A film centers on a massive ginkgo biloba tree on a German university campus, marked by a plaque dating it to at least 1832. Three separate stories unfold across different time periods but remain connected through the same place and shared themes. The central idea suggests plants might have forms of perception, communication, and even consciousness that humans have not fully grasped. The narrative includes a neurology lecturer studying how babies perceive the world through brain patterns, later shifting to research involving the tree during a COVID shutdown. Other timelines follow a woman admitted to study botany after misogynistic questioning and a student involved in radical politics and experiments with a geranium.

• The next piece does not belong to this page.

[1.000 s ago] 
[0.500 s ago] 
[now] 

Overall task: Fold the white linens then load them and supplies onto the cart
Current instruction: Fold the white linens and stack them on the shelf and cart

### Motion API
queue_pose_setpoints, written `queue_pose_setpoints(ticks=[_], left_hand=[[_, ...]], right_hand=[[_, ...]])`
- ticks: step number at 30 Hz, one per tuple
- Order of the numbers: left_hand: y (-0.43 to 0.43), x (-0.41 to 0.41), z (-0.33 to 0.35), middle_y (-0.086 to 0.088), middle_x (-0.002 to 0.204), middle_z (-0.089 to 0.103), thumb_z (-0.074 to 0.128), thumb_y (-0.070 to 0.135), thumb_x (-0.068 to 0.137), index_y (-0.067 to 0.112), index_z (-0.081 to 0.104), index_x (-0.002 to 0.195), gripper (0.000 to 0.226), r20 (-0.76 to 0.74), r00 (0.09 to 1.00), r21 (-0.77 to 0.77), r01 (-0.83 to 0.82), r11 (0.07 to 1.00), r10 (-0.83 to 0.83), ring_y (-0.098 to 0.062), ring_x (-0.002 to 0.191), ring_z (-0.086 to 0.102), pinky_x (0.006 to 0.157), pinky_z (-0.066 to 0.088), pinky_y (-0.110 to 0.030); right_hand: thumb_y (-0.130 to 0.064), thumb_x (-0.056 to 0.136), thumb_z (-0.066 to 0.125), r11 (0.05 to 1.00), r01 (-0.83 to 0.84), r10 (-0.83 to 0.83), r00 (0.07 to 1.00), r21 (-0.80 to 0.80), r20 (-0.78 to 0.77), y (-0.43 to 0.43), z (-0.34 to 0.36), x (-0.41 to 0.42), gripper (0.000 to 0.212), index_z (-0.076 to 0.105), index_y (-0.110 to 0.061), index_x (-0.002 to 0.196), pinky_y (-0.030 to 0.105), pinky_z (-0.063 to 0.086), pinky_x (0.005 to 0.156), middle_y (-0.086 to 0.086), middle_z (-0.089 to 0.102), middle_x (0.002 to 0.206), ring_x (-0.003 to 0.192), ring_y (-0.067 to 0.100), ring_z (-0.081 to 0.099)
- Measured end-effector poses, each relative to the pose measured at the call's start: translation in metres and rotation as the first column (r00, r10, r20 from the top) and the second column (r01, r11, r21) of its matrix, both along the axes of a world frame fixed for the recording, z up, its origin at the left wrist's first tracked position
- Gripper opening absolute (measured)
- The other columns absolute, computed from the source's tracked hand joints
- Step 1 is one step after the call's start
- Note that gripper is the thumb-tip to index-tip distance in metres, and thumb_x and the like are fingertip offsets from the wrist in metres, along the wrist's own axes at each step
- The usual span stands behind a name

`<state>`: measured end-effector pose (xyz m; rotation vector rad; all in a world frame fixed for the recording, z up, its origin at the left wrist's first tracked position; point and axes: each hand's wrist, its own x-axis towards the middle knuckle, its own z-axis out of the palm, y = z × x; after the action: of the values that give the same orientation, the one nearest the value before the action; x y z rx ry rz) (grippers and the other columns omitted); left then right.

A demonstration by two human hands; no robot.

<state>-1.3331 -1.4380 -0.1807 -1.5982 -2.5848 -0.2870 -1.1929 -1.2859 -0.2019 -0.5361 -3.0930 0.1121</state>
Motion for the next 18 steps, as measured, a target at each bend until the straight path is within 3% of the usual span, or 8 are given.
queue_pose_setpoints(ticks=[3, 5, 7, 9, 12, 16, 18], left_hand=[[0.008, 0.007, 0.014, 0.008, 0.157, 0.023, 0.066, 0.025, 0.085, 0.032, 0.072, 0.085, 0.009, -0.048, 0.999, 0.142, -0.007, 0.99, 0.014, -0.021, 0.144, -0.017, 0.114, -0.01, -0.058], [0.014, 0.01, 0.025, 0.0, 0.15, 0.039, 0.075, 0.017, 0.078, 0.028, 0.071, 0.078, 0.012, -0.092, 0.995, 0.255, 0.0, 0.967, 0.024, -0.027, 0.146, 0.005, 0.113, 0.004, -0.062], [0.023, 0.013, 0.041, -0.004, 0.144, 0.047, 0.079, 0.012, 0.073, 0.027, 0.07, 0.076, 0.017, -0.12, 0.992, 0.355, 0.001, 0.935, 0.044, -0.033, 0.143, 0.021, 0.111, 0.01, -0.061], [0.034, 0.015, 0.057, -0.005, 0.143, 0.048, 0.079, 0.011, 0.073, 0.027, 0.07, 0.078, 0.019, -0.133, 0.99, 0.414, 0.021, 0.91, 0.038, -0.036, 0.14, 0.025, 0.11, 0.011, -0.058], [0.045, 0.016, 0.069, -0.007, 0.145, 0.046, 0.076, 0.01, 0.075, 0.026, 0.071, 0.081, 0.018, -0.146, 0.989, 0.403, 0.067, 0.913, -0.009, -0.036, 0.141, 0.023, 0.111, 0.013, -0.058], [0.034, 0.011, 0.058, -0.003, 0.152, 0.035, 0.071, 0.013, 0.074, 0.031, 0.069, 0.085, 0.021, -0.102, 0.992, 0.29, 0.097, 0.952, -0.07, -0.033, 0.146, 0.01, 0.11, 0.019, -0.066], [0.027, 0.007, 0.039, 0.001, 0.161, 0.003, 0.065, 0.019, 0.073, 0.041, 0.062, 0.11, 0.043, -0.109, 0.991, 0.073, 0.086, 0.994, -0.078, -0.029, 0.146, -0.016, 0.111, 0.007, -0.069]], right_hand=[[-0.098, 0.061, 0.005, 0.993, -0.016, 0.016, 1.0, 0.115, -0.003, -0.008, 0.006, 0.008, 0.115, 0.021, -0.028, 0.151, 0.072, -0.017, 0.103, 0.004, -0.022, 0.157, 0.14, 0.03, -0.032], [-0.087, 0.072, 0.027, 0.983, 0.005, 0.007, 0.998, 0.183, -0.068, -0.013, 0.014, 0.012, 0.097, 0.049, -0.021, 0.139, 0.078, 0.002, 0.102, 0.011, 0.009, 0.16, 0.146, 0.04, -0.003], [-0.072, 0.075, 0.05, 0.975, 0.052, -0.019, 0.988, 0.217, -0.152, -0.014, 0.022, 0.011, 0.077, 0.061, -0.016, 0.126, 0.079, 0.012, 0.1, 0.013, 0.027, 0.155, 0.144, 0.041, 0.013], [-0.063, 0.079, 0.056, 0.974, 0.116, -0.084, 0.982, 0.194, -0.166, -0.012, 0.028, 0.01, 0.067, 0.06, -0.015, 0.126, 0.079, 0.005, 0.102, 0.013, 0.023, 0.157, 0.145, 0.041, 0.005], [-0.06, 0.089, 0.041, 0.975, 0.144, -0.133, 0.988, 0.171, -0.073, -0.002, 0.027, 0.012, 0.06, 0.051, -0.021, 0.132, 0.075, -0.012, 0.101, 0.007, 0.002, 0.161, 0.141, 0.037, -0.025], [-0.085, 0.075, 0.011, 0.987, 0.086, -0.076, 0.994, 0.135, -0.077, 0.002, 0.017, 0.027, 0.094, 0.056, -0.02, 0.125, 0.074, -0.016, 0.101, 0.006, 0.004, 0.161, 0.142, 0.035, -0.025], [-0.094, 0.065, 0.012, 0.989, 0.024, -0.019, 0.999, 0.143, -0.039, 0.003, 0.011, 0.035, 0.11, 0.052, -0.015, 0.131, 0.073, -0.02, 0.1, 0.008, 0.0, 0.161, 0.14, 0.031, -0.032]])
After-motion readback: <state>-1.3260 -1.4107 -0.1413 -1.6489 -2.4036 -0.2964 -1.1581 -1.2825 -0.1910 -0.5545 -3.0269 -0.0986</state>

"Silent Friend centers on an enormous ginkgo biloba tree that has been growing on the campus of the University of Marburg in Germany since at least 1832, the date embossed on a plaque embedded in its trunk. Enyedi uses it as a fulcrum around which three separate stories wind, each separated by time but connected by place and theme. That theme, though ultimately ineffable, has to do with the idea or possibility that plants have aspects of perception, communication, and even consciousness that we have collectively barely begun to fathom."
"Tony Leung plays an academic from Hong Kong visiting Marburg as a lecturer in neurology. Specifically, he has been studying the brain patterns of babies when presented with various stimuli and what that tells us about how they see the world. Turns out this is all happening in 2020, and when the COVID pandemic shuts down the university and strands Leung in Germany on its abandoned campus, he embarks on another research project involving that majestic tree."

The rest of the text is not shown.